Data provided:
▬▬▬▬▬▬▬▬▬▬
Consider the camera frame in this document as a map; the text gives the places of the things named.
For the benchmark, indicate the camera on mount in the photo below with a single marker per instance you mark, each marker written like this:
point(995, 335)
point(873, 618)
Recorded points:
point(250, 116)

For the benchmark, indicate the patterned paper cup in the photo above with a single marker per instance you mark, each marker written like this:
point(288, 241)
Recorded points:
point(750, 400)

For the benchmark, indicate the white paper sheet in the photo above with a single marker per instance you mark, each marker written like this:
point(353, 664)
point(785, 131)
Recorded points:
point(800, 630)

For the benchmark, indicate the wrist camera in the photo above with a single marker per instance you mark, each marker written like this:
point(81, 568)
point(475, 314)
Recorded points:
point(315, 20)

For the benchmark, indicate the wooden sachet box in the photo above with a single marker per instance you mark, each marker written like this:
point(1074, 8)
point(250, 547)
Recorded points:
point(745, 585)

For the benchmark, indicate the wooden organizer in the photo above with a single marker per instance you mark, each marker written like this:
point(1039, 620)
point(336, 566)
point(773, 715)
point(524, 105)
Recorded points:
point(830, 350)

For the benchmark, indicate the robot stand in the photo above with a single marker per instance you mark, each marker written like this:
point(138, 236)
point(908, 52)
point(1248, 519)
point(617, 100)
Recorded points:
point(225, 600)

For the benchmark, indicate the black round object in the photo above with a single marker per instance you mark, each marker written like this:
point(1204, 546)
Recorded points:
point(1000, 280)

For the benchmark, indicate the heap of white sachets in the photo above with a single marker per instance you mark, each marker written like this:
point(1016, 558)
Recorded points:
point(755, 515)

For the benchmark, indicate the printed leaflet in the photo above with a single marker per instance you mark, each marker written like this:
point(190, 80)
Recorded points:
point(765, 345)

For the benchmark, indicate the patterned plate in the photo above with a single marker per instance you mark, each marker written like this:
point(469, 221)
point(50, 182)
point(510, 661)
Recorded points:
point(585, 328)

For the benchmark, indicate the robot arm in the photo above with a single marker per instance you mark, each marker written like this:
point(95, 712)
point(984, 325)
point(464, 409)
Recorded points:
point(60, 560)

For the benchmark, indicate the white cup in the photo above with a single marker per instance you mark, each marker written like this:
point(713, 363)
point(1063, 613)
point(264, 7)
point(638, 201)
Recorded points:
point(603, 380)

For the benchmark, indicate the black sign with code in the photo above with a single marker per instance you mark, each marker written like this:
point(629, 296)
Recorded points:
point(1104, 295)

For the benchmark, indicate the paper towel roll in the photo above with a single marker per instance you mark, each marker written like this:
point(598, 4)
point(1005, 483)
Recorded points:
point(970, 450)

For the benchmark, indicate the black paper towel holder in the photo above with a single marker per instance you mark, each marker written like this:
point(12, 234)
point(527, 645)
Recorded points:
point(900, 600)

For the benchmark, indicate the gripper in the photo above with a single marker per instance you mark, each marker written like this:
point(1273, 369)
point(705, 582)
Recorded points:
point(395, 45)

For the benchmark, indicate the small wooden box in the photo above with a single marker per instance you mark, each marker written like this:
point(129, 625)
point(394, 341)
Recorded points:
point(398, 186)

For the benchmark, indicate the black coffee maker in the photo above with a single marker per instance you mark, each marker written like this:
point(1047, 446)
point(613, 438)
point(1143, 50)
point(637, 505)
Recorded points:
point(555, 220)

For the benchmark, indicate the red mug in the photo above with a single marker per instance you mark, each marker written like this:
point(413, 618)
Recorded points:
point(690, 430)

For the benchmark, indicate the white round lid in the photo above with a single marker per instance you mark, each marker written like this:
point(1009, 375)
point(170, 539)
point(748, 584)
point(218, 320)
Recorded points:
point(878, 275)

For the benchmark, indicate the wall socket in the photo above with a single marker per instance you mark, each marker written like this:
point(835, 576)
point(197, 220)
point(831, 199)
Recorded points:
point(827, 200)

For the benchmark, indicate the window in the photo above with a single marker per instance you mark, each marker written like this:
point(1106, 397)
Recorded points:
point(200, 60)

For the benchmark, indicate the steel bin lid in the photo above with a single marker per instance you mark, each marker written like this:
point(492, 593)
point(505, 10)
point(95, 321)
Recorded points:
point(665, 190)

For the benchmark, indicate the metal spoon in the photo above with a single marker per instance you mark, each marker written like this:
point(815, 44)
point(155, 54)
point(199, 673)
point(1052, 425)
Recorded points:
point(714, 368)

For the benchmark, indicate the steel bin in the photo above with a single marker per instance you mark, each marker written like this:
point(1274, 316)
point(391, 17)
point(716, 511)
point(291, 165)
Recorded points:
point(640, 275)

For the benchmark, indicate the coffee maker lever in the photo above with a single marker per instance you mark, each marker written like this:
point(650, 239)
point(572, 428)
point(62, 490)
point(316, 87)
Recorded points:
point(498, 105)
▬▬▬▬▬▬▬▬▬▬
Instructions to follow: Examine the records and pull out every line where the string "robot" occurs.

Answer area:
For the benchmark, indicate the robot stand in the photo above with a single marker per instance you mark, each marker written like this:
For the benchmark, indicate the robot arm in the photo above with a single marker per instance you mark, each marker written like this:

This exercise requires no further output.